The update to the Minimum Security Criteria "has been a long process, but I'm not interested in doing it fast ... we're interested in doing it correctly," she said. "We're at the point now where we have to prepare a briefing for leadership" that will include some proposals and what the changes will entail, she said. After the leadership is briefed, the discussions will next move to how to prioritize the pieces, she said. There will also be a chance for the "larger trade audience to review what we're thinking," she said. Because C-TPAT isn't a regulatory program, a public notice and comment period won't be required, she said. A Commercial Customs Operations Advisory Committee (COAC) Minimum Security Criteria working group offered some recommendations last year (see 1611150030).
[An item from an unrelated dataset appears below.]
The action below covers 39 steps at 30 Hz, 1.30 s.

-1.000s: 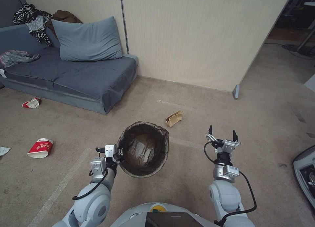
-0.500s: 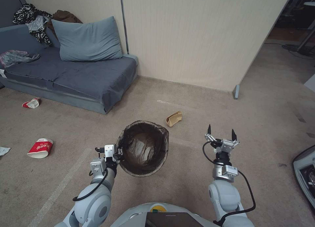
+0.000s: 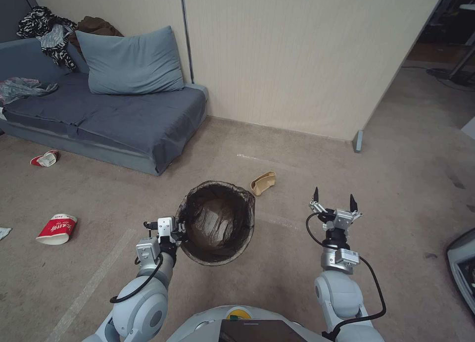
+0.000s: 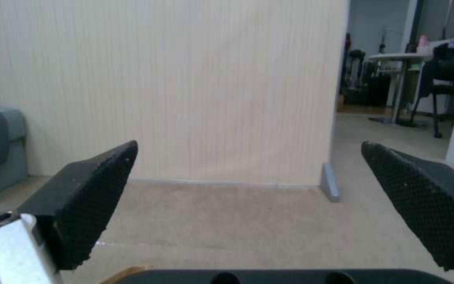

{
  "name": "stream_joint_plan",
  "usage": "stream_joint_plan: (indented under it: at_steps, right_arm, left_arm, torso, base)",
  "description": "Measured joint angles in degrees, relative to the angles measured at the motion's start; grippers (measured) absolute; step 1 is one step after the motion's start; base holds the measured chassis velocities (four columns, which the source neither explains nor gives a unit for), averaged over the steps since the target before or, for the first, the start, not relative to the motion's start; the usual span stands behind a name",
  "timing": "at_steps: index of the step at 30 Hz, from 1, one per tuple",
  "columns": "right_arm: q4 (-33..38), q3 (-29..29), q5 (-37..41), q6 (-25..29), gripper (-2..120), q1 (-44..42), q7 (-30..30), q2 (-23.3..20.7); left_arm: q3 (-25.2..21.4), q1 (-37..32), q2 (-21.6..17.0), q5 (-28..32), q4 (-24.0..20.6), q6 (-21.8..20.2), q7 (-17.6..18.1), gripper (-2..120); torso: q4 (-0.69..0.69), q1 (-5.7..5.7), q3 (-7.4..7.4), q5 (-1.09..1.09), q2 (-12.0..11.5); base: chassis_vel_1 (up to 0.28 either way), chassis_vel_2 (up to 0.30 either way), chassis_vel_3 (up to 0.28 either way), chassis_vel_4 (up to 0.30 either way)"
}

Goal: Pick up the trash bin, then pick up the garbage from the floor and place it into the trash bin.

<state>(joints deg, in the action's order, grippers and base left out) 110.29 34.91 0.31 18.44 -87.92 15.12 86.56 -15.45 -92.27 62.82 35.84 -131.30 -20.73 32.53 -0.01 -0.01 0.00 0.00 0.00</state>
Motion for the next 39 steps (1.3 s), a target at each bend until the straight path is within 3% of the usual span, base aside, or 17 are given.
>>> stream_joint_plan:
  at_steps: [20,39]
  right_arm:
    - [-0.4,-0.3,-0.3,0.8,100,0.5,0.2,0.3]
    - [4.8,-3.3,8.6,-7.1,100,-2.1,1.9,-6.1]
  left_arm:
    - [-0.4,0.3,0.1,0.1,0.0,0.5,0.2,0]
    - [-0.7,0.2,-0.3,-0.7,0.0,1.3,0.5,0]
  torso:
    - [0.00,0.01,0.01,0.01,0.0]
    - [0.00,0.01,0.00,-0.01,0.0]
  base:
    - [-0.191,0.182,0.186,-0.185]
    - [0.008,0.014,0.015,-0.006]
The updated criteria will come in phases, she said. "We would never turn on a hundred new requirements for companies, that's not reasonable," she said. "Most people wouldn't have any opportunity to make those changes if they needed to instantly. So we anticipate developing an education process, an outreach for the trade and our members and then phased implementation to any changes to the criteria, so the trade can catch up and get it right. The goal of this entire program is to get people to be compliant," she said. Because validations occur every four years, "it will take four years of iterations to make a complete and holistic change," she said. Schmelzinger declined to discuss C-TPAT reauthorization legislation being considered in Congress (see 1709070034).
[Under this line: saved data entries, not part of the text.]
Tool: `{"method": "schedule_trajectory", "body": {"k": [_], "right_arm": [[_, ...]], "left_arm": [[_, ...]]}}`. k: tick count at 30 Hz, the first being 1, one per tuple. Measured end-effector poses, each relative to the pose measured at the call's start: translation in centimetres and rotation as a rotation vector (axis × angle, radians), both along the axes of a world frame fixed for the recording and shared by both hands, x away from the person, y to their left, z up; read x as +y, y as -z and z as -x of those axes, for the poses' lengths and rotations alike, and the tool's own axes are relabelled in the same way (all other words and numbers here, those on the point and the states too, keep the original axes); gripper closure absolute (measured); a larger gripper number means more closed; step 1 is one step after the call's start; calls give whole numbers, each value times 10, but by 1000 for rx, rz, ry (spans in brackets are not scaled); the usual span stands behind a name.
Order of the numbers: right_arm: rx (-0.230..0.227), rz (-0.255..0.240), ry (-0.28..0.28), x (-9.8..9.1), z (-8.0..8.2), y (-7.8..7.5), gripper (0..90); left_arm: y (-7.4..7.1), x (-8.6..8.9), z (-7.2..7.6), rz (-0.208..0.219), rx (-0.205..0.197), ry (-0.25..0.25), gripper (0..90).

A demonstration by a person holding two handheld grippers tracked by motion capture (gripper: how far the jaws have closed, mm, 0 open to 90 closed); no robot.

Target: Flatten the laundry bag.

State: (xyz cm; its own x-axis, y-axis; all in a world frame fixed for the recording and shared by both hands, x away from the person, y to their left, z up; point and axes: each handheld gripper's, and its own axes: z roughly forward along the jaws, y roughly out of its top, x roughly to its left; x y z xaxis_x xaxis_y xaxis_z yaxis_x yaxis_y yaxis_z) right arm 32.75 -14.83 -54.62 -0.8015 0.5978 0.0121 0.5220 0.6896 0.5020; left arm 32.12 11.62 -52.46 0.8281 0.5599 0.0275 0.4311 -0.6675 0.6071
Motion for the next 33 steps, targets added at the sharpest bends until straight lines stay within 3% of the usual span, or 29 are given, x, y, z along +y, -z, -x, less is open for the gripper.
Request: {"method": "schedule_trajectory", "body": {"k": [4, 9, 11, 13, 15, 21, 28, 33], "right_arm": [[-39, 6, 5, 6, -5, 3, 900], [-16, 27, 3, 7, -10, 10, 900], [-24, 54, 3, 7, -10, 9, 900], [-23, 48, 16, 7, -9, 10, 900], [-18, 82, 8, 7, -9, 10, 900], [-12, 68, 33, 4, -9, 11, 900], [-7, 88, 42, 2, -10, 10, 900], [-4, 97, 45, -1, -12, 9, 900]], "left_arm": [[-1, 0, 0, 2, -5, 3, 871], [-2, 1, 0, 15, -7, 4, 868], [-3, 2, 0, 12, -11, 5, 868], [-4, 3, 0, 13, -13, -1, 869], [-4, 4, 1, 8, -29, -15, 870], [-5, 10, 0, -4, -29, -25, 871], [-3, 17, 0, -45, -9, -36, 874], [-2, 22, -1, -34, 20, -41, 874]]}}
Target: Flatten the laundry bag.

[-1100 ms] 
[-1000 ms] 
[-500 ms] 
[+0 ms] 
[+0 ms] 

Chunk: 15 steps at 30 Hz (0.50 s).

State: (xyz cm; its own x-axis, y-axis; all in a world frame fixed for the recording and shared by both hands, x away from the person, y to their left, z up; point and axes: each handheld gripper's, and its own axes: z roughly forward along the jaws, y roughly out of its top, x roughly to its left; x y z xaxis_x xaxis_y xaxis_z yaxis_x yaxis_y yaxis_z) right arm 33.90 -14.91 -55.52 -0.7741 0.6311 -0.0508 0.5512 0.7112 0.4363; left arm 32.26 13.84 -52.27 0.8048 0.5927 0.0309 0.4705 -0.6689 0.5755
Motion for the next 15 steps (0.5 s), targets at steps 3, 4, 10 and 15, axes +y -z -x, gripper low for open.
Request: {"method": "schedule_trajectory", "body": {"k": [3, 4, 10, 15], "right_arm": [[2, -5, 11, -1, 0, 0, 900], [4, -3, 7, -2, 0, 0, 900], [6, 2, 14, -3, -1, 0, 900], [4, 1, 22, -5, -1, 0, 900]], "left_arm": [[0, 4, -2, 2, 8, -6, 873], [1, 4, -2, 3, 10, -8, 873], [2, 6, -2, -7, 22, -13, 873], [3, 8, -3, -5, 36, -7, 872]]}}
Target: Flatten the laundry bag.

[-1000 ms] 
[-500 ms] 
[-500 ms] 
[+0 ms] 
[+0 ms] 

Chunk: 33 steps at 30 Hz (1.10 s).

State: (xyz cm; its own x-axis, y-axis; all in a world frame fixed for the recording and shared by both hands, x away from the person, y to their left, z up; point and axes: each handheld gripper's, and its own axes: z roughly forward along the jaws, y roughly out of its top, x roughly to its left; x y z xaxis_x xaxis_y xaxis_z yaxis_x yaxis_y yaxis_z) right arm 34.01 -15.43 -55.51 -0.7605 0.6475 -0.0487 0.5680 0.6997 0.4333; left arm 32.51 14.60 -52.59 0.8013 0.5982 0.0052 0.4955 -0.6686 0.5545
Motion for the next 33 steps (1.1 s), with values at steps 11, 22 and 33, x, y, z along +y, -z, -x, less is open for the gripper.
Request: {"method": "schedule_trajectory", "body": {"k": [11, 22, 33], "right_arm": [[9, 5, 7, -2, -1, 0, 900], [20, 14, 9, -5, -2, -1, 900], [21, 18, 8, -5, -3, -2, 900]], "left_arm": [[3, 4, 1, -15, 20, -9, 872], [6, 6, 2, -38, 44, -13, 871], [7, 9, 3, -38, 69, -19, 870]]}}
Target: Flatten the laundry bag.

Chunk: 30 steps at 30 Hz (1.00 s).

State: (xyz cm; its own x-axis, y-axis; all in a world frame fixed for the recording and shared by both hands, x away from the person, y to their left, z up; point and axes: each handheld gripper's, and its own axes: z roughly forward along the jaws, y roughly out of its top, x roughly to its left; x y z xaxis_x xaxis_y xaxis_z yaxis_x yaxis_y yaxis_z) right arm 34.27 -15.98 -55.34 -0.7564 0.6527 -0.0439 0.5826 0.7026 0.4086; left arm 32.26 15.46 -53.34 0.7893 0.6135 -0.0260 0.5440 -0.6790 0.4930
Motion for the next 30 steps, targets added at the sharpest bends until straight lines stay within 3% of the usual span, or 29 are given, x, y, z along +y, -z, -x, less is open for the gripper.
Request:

CBP is in the process of reviewing some suggestions from participants in the Trusted Trader pilot for new benefits, she said. The agency is "working through the feasibility" of those, she said. Before any transition to such a program, it's important that the benefits be "quantifiable," she said. The Government Accountability Office found in a recent report that CBP's data on benefits for C-TPAT participants is lacking (see 1702080061). "At the end of this exercise, I think the pilot participants and CBP want to come out with a framework of what the benefits of such a compliance program would look like," she said. "We know what compliance looks like in terms of being able to get an [Importer Security Assessment] certification, as it exists. There's not really too much debate about the merits of that. But I think for people to be attracted to such a program, they really need to understand" what the benefits are for investing in this partnership, she said.
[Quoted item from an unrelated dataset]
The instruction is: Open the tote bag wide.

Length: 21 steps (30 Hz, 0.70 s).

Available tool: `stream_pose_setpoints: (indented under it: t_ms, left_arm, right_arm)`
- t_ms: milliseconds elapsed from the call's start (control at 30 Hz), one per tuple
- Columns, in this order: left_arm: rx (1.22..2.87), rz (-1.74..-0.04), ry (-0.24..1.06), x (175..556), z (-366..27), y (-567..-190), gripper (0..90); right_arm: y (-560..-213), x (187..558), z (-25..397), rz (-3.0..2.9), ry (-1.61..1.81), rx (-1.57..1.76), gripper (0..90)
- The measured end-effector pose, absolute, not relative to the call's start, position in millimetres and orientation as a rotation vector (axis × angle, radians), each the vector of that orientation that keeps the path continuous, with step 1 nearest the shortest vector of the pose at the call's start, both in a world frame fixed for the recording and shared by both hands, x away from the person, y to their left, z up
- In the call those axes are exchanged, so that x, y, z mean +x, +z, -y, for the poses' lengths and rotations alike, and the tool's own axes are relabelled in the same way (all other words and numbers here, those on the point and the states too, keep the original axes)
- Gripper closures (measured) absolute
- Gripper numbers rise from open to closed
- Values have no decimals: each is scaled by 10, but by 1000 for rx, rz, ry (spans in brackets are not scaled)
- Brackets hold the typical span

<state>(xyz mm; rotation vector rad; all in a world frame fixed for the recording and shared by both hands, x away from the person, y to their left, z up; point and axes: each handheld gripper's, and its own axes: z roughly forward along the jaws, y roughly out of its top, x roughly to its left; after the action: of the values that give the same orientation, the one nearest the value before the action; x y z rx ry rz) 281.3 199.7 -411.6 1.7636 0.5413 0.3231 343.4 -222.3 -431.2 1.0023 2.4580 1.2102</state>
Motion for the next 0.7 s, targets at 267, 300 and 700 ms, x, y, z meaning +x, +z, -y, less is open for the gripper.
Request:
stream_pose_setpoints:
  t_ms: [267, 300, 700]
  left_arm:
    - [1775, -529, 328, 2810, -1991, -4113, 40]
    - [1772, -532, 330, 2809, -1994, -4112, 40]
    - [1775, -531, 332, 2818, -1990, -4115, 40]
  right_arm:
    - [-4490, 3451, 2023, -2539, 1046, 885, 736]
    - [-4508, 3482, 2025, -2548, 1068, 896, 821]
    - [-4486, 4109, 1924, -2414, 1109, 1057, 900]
Schmelzinger expects that "this will probably take us this coming year to settle on all of those and put those forward in a way that we can get underway with the transition of current ISA members into a program like that." It would also make sense to "institutionalize a process" for considering new benefits and tracking them through the COAC, she said. There's also been some discussion about involving other agencies, but so far mostly on issues specific to an individual pilot participant, she said.

Schmelzinger also unveiled a best practices "methodology" during a C-TPAT conference in Detroit last week. "Instead of a list of best practices," the methodology "contains some particular elements which are about sustainability of a practice and most importantly the buy-in of the leadership of the company of the particular practice and is it measurable," she said. It's "individualized and so if the particular practice is unique to their company, they can use this methodology and framework to sort of say, 'Yep, it's sustainable. Yes, I can measure it. Yes, the leadership is supportive of it.' And that way they can submit it after doing the exercise that we would do," she said. The COAC will give some reviews on the methodology and then the agency will work to "roll that out with our partners in the future."